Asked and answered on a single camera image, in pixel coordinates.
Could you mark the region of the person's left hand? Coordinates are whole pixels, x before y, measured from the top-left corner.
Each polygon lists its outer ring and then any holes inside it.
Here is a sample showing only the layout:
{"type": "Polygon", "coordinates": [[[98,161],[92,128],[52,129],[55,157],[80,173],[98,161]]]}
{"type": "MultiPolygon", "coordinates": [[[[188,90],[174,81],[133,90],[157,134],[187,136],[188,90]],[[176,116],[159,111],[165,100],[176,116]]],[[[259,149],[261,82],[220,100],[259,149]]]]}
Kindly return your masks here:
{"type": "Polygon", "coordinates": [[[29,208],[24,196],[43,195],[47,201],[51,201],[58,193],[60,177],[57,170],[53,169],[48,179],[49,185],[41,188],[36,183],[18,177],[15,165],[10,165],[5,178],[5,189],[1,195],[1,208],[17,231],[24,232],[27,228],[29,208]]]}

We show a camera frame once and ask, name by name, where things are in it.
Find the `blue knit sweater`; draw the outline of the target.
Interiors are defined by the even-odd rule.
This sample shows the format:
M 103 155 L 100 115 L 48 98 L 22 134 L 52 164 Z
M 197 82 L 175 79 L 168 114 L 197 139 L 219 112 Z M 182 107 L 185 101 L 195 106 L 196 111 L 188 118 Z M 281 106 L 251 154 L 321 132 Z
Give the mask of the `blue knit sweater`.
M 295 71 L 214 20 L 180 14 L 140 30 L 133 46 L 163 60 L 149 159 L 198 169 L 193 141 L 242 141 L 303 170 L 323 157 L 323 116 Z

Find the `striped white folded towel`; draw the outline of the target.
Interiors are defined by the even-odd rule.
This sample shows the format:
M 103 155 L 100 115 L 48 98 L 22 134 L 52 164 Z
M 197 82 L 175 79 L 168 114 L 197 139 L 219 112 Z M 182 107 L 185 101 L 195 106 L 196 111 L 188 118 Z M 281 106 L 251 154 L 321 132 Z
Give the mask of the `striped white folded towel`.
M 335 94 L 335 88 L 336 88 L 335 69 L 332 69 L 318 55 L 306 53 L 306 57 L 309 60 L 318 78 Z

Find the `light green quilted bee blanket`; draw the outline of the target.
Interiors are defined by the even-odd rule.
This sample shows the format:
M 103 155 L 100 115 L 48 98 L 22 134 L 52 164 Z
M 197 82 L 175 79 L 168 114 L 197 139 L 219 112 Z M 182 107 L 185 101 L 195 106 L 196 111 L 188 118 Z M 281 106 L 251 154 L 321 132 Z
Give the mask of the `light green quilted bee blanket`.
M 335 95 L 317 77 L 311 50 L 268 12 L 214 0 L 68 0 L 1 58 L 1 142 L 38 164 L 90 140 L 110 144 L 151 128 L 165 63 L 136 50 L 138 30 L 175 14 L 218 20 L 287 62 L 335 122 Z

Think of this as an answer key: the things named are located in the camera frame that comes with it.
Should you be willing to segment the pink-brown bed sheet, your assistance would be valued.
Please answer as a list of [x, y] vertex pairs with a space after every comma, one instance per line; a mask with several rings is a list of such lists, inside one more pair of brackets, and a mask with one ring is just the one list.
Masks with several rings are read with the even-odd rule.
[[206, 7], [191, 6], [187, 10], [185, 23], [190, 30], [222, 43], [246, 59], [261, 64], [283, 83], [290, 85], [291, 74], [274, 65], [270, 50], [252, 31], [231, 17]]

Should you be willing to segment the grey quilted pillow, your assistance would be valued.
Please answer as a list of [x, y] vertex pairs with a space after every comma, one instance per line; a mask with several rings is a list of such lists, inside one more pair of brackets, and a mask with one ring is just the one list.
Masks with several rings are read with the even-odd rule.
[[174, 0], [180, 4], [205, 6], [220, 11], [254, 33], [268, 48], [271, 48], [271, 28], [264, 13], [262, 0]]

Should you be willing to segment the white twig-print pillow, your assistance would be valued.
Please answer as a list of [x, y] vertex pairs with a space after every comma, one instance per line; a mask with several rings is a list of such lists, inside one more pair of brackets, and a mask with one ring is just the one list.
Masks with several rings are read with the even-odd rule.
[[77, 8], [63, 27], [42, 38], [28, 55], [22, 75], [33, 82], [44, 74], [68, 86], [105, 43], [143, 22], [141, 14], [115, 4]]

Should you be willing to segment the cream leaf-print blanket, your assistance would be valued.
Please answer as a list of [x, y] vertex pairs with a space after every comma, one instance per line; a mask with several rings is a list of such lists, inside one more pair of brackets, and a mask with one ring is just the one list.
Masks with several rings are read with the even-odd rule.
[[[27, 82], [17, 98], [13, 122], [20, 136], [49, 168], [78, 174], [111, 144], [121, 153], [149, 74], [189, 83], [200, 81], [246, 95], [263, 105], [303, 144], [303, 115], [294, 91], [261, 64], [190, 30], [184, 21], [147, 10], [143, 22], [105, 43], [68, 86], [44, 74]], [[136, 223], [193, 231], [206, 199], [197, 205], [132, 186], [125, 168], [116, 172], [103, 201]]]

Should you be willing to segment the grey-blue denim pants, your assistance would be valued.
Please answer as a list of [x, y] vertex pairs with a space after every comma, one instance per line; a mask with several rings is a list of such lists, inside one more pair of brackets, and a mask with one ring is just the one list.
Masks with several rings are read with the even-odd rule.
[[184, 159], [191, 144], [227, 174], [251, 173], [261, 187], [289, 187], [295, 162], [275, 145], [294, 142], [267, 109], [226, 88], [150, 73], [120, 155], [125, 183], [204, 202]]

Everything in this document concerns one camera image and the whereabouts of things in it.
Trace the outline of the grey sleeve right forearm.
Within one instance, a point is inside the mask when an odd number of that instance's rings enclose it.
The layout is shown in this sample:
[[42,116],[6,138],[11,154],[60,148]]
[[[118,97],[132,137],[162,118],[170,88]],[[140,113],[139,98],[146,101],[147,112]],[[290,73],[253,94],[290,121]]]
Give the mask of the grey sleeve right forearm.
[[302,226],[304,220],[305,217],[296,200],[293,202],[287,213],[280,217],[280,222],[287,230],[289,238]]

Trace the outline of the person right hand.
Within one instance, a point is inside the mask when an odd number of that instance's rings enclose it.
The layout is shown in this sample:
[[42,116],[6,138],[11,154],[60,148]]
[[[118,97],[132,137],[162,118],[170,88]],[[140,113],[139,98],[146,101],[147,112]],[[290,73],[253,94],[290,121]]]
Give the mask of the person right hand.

What the exercise asks: Set down the entire listing above again, word for word.

Task solution:
Asked and answered on a single camera image, in pixel coordinates.
Could you mark the region of the person's left hand? Coordinates are whole pixels, x before y, measured from the top-left corner.
Each polygon lists its outer ring and then any holes inside it.
Here is a sample showing only the layout:
{"type": "Polygon", "coordinates": [[[98,161],[92,128],[52,129],[55,157],[80,173],[98,161]]]}
{"type": "MultiPolygon", "coordinates": [[[[188,90],[174,81],[133,90],[157,134],[187,136],[188,90]],[[176,116],[159,111],[165,100],[176,116]]],[[[259,149],[261,82],[220,100],[259,149]]]]}
Kindly return your masks here:
{"type": "Polygon", "coordinates": [[[29,208],[24,196],[43,195],[47,201],[51,201],[58,193],[60,177],[57,170],[53,169],[48,179],[49,185],[41,188],[36,183],[18,177],[15,165],[10,165],[5,178],[5,189],[1,195],[1,208],[17,231],[24,232],[27,228],[29,208]]]}

We show a camera frame once and ask, name by name, where things are in it.
Find the `blue knit sweater`; draw the outline of the target.
Interiors are defined by the even-odd rule.
This sample shows the format:
M 103 155 L 100 115 L 48 98 L 22 134 L 52 164 Z
M 197 82 L 175 79 L 168 114 L 197 139 L 219 112 Z M 182 107 L 185 101 L 195 106 L 196 111 L 188 118 Z M 281 106 L 251 154 L 321 132 Z
Give the mask of the `blue knit sweater`.
M 295 71 L 214 20 L 180 14 L 140 30 L 133 46 L 163 60 L 149 159 L 198 169 L 193 141 L 242 141 L 303 170 L 323 157 L 323 116 Z

Find the `striped white folded towel`; draw the outline of the target.
Interiors are defined by the even-odd rule.
This sample shows the format:
M 103 155 L 100 115 L 48 98 L 22 134 L 52 164 Z
M 197 82 L 175 79 L 168 114 L 197 139 L 219 112 Z M 182 107 L 185 101 L 195 106 L 196 111 L 188 118 Z M 281 106 L 251 154 L 321 132 Z
Give the mask of the `striped white folded towel`.
M 335 94 L 335 88 L 336 88 L 335 69 L 332 69 L 318 55 L 306 53 L 306 57 L 309 60 L 318 78 Z

Find the `light green quilted bee blanket`; draw the outline of the target.
Interiors are defined by the even-odd rule.
This sample shows the format:
M 103 155 L 100 115 L 48 98 L 22 134 L 52 164 Z
M 197 82 L 175 79 L 168 114 L 197 139 L 219 112 Z M 182 107 L 185 101 L 195 106 L 196 111 L 188 118 Z M 281 106 L 251 154 L 321 132 Z
Give the mask of the `light green quilted bee blanket`.
M 335 95 L 317 77 L 311 50 L 268 12 L 214 0 L 68 0 L 1 58 L 1 142 L 38 164 L 90 140 L 110 144 L 151 128 L 165 63 L 136 50 L 138 30 L 175 14 L 218 20 L 287 62 L 335 122 Z

Think of this as an answer key: the things named are located in the camera frame that comes with it.
Should you be willing to segment the pink-brown bed sheet, your assistance would be valued.
Please answer as a list of [x, y] vertex pairs with a space after every comma, one instance per line; a mask with several rings is a list of such lists, inside one more pair of brackets, and a mask with one ring is just the one list.
Masks with several rings are read with the even-odd rule.
[[206, 7], [191, 6], [187, 10], [185, 23], [190, 30], [222, 43], [246, 59], [261, 64], [283, 83], [290, 85], [291, 74], [274, 65], [270, 50], [252, 31], [231, 17]]

Should you be willing to segment the grey quilted pillow, your assistance would be valued.
Please answer as a list of [x, y] vertex pairs with a space after every comma, one instance per line; a mask with several rings is a list of such lists, inside one more pair of brackets, and a mask with one ring is just the one list.
Masks with several rings are read with the even-odd rule.
[[174, 0], [180, 4], [205, 6], [220, 11], [254, 33], [268, 48], [271, 48], [271, 28], [264, 13], [262, 0]]

Should you be willing to segment the white twig-print pillow, your assistance would be valued.
Please answer as a list of [x, y] vertex pairs with a space after every comma, one instance per line; a mask with several rings is a list of such lists, inside one more pair of brackets, and a mask with one ring is just the one list.
Masks with several rings are read with the even-odd rule.
[[77, 8], [63, 27], [42, 38], [28, 55], [22, 75], [33, 82], [44, 74], [68, 86], [105, 43], [143, 22], [141, 14], [115, 4]]

Should you be willing to segment the cream leaf-print blanket, your assistance would be valued.
Please answer as a list of [x, y] vertex pairs with a space after every comma, one instance per line; a mask with several rings is a list of such lists, inside one more pair of brackets, and a mask with one ring is just the one list.
Masks with several rings are read with the even-odd rule.
[[[27, 82], [17, 98], [13, 122], [20, 136], [49, 168], [78, 174], [111, 144], [121, 153], [149, 74], [189, 83], [200, 81], [246, 95], [263, 105], [303, 144], [303, 115], [294, 91], [261, 64], [190, 30], [184, 21], [147, 10], [143, 22], [105, 43], [68, 86], [44, 74]], [[136, 223], [193, 231], [206, 199], [197, 205], [132, 186], [125, 168], [116, 172], [103, 201]]]

Should you be willing to segment the grey-blue denim pants, your assistance would be valued.
Please answer as a list of [x, y] vertex pairs with a space after every comma, one instance per line; a mask with several rings is a list of such lists, inside one more pair of brackets, and a mask with one ring is just the one list.
Masks with several rings are read with the even-odd rule.
[[184, 159], [191, 144], [227, 174], [251, 173], [261, 187], [289, 187], [295, 162], [275, 145], [294, 142], [267, 109], [226, 88], [150, 73], [120, 155], [125, 183], [204, 202]]

Everything in this document concerns one camera image and the whereabouts of things in it.
Trace the outline of the grey sleeve right forearm.
Within one instance, a point is inside the mask when an odd number of that instance's rings enclose it.
The layout is shown in this sample:
[[42,116],[6,138],[11,154],[60,148]]
[[[118,97],[132,137],[162,118],[170,88]],[[140,113],[139,98],[146,101],[147,112]],[[290,73],[253,94],[290,121]]]
Give the mask of the grey sleeve right forearm.
[[302,226],[304,220],[305,217],[296,200],[293,202],[287,213],[280,217],[280,222],[287,230],[289,238]]

Trace the outline of the person right hand.
Within one instance, a point is inside the mask when an odd number of that instance's rings enclose it.
The layout is shown in this sample:
[[42,116],[6,138],[11,154],[60,148]]
[[[118,97],[132,137],[162,118],[170,88]],[[140,113],[139,98],[146,101],[147,112]],[[290,73],[253,94],[290,121]]]
Give the mask of the person right hand.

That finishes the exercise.